_Your task_: From the entries below, please gather each line containing the string "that".

[Recorded data]
--- --- ---

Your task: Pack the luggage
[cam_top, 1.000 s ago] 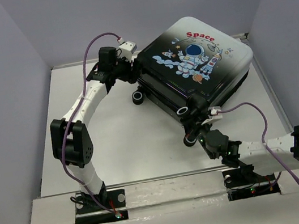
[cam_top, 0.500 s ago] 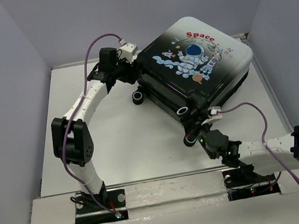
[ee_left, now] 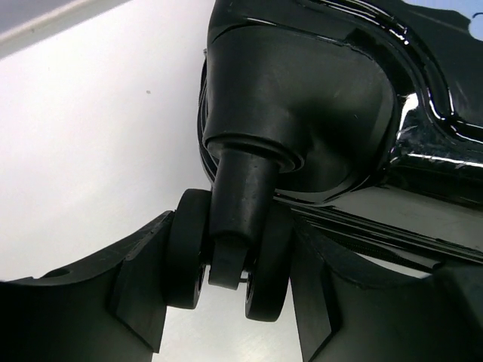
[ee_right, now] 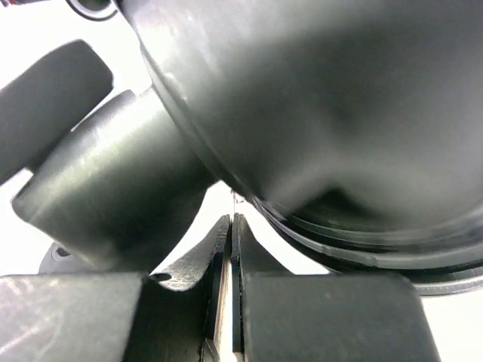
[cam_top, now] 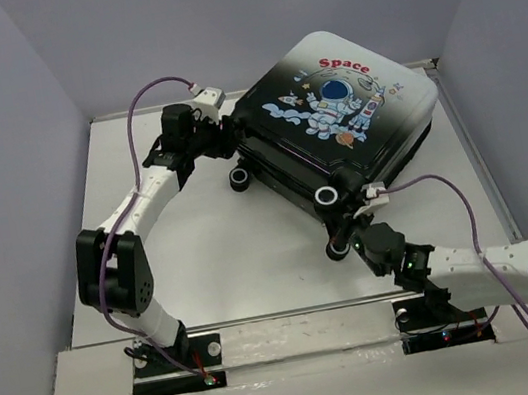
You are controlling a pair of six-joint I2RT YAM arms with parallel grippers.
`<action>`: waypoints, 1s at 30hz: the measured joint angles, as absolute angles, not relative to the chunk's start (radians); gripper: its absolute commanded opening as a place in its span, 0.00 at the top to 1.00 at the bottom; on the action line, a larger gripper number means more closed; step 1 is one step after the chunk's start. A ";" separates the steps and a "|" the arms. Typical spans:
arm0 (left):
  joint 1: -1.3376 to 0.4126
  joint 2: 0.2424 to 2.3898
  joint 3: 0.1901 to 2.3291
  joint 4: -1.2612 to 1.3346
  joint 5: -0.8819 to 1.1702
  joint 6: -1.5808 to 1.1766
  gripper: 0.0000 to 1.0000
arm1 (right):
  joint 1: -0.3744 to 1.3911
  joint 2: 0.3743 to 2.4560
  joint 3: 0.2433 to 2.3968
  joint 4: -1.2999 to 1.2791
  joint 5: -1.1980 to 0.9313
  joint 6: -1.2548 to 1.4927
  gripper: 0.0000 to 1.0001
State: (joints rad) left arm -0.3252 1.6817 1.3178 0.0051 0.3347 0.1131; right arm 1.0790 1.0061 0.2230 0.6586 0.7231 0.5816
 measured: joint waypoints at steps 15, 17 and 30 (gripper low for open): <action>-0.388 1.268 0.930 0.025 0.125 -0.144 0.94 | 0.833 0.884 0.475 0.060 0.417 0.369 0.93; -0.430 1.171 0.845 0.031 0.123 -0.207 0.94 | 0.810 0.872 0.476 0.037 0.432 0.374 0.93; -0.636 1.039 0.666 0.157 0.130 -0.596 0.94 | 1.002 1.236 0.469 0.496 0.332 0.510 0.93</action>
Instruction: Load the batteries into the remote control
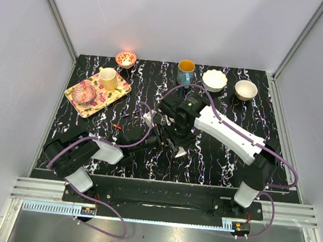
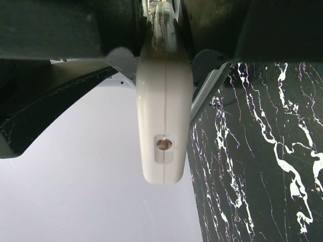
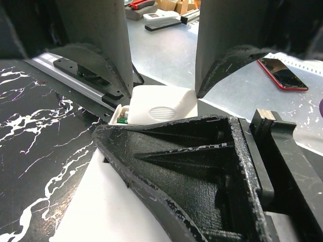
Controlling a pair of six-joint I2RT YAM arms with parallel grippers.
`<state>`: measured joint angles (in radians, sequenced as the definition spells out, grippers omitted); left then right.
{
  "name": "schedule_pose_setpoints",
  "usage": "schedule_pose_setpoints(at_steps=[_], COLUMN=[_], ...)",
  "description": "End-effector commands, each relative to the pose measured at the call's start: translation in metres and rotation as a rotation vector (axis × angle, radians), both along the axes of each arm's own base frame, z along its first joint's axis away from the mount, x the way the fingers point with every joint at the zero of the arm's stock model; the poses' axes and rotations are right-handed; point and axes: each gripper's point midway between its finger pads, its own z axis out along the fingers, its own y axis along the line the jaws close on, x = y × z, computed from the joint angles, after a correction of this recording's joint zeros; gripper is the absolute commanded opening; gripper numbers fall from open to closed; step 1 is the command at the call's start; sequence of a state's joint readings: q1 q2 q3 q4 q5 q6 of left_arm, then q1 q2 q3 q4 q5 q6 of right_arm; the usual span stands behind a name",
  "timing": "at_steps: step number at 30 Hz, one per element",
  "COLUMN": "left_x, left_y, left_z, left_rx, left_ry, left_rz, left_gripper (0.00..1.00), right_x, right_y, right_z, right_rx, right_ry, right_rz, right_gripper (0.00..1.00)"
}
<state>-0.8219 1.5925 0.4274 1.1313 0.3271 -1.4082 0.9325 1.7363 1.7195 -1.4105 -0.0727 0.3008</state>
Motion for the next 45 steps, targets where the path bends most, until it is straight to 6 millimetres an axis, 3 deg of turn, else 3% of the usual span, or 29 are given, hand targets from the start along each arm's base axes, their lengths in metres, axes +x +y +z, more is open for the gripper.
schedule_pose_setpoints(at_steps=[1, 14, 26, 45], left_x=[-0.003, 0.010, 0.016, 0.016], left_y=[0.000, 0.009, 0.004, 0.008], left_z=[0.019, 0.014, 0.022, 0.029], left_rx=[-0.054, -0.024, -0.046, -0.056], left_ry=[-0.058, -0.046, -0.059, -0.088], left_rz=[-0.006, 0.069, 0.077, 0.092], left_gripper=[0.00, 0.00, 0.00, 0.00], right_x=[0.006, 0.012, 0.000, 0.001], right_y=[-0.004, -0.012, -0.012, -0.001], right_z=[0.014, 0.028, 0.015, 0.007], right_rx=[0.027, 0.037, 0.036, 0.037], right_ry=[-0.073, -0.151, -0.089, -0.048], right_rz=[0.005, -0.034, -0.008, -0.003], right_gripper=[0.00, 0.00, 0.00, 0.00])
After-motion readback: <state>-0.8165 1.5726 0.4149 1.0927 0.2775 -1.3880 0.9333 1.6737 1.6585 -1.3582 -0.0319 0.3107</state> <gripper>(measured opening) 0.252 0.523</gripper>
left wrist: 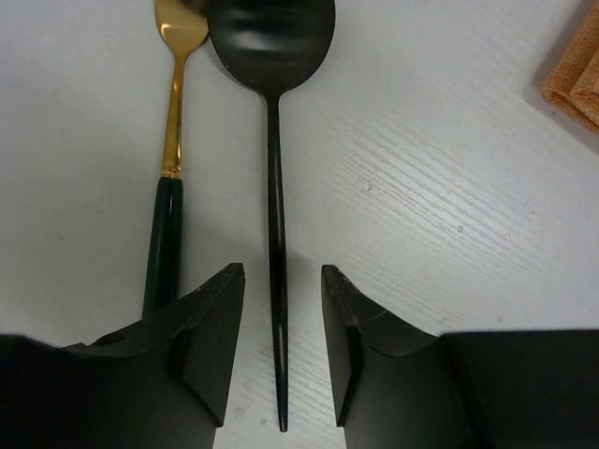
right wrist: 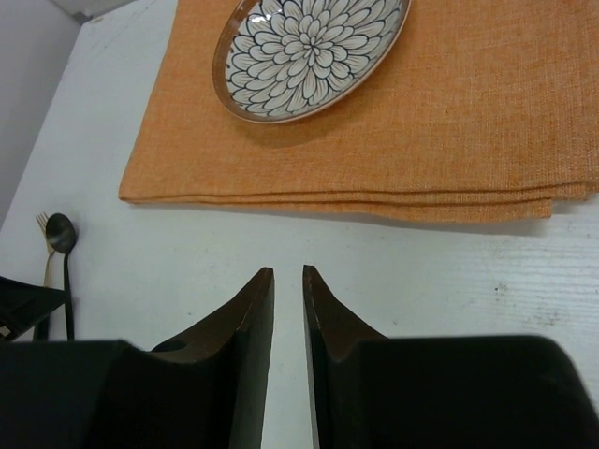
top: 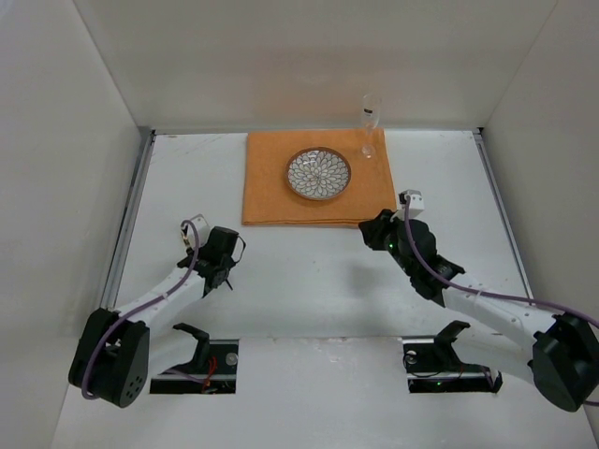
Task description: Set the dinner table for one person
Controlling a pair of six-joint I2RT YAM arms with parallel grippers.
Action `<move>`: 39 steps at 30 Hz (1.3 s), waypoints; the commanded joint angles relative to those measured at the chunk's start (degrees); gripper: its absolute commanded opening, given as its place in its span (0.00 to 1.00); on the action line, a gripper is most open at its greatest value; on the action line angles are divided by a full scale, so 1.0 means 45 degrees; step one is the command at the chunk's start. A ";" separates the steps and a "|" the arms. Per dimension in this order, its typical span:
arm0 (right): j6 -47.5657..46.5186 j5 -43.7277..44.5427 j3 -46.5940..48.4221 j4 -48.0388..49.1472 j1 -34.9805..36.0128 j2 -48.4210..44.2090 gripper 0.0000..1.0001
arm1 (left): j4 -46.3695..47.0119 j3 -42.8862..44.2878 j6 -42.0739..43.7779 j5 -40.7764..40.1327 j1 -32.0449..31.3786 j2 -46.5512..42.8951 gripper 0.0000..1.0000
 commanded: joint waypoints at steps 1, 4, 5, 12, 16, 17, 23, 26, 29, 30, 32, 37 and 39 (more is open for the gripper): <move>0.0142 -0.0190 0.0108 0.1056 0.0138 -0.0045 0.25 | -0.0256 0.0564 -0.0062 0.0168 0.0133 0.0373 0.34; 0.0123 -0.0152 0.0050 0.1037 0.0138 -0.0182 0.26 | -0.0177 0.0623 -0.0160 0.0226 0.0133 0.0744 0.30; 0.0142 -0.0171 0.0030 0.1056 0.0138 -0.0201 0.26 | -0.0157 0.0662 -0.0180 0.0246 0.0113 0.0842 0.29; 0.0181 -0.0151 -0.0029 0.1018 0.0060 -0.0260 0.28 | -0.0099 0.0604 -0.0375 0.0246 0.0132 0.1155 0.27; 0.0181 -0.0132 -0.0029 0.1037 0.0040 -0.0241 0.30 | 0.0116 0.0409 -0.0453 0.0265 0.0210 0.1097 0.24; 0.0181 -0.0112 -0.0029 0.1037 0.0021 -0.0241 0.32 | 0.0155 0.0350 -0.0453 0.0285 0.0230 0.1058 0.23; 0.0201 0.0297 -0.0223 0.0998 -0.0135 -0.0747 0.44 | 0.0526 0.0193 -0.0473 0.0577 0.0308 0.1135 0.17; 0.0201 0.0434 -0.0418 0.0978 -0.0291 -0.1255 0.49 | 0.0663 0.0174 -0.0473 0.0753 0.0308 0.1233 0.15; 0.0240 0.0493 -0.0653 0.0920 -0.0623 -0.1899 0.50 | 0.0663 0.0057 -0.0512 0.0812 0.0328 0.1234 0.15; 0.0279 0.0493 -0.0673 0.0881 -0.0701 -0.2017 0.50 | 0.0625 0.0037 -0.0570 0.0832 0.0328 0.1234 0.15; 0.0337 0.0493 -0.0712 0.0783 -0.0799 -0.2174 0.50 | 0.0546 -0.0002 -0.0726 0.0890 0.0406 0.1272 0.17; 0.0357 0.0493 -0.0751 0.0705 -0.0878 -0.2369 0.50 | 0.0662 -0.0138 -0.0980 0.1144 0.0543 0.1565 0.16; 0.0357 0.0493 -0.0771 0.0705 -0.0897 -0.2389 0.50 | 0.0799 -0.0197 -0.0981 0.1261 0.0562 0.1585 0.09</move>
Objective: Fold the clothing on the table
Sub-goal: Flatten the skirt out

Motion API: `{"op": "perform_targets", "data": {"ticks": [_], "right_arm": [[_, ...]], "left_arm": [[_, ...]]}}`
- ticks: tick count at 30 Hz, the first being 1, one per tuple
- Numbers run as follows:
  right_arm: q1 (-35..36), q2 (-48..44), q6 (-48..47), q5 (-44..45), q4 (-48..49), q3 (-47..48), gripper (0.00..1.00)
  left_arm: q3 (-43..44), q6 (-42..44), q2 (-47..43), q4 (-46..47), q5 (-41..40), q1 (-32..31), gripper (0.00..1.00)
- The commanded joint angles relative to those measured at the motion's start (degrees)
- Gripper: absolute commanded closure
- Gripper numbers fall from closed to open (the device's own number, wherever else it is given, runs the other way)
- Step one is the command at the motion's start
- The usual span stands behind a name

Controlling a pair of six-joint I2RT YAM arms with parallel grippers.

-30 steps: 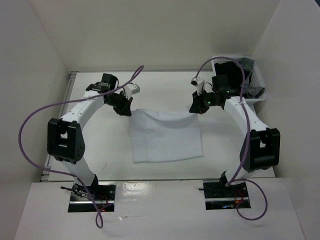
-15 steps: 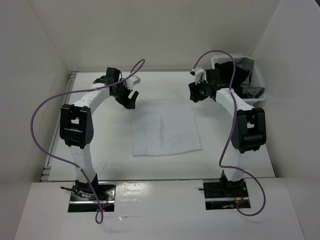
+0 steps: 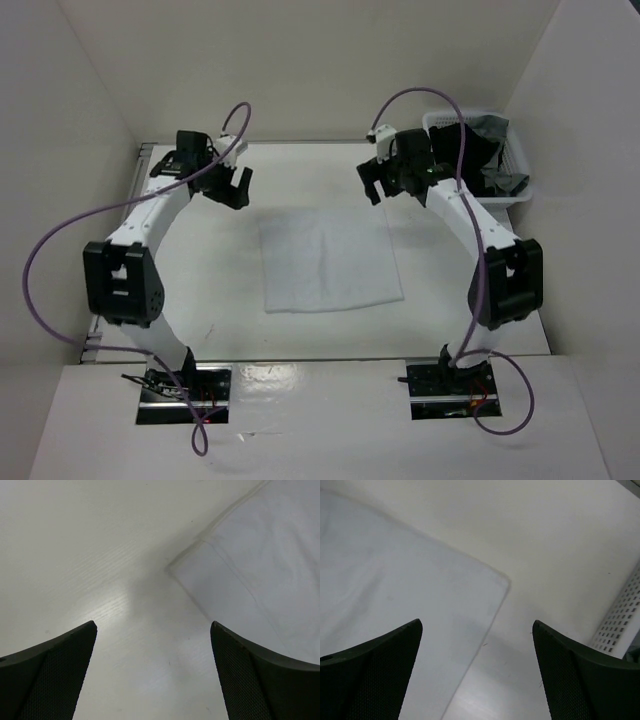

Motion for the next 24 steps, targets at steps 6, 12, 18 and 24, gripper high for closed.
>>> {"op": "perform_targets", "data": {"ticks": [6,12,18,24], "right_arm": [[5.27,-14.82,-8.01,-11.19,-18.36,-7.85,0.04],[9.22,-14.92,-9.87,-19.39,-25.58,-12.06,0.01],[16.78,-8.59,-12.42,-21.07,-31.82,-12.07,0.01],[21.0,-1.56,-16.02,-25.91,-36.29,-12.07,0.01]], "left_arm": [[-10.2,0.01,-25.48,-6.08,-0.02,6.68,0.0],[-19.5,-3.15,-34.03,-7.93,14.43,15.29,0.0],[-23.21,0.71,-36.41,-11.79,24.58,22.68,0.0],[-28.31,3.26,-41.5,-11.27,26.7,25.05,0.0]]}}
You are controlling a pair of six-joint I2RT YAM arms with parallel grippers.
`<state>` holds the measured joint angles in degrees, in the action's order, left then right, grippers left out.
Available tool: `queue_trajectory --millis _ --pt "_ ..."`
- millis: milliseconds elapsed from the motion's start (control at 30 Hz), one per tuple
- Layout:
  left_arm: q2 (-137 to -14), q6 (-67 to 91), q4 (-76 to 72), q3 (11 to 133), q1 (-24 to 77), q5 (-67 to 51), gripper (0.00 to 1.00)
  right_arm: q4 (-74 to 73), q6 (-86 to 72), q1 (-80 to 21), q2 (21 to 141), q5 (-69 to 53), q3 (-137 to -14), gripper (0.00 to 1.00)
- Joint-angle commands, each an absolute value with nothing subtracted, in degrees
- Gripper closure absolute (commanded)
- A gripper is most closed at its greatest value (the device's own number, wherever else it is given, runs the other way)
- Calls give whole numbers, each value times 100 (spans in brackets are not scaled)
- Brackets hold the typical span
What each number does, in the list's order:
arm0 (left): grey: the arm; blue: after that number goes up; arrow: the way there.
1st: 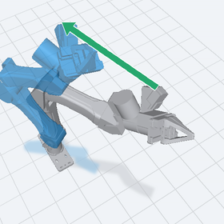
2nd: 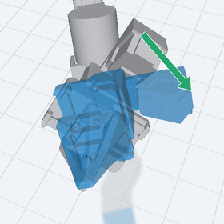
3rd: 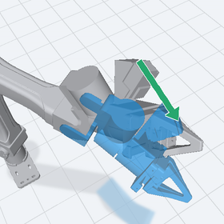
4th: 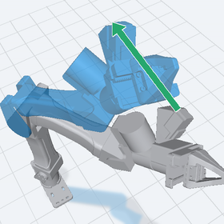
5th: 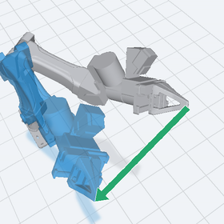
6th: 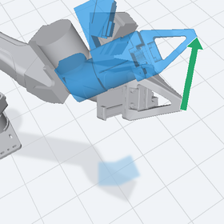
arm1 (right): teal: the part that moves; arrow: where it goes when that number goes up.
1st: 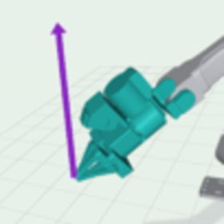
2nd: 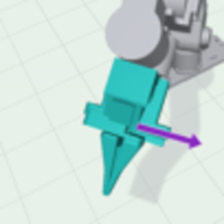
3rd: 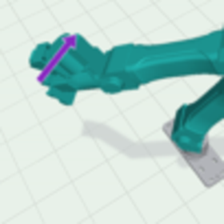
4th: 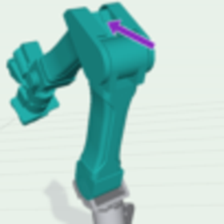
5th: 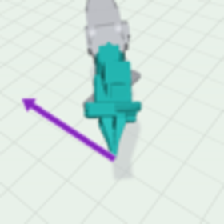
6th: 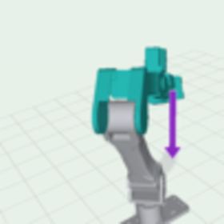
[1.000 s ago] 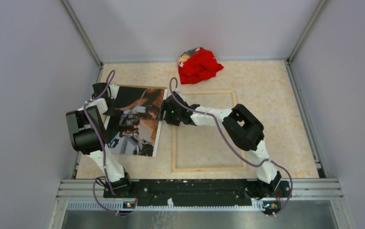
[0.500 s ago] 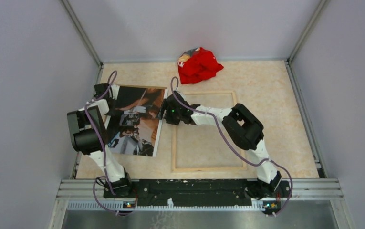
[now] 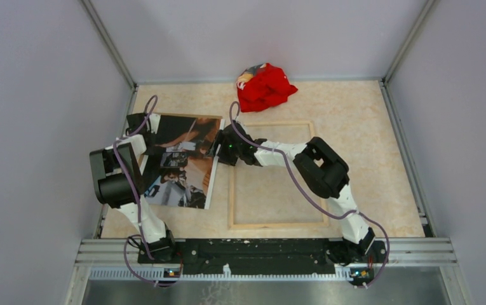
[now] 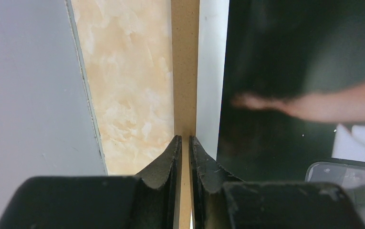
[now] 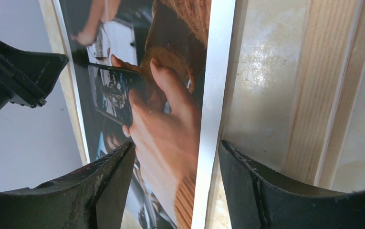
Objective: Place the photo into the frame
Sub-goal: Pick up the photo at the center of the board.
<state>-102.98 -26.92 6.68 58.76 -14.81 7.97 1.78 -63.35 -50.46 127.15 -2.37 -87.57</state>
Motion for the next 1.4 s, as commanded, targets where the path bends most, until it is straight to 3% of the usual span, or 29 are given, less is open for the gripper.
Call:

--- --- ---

_Worked solution_:
arm0 (left): grey: the arm; blue: after that number goes up; arrow: the way there.
arm1 (right): teal: the part that moves; arrow: where it goes when that number goes up.

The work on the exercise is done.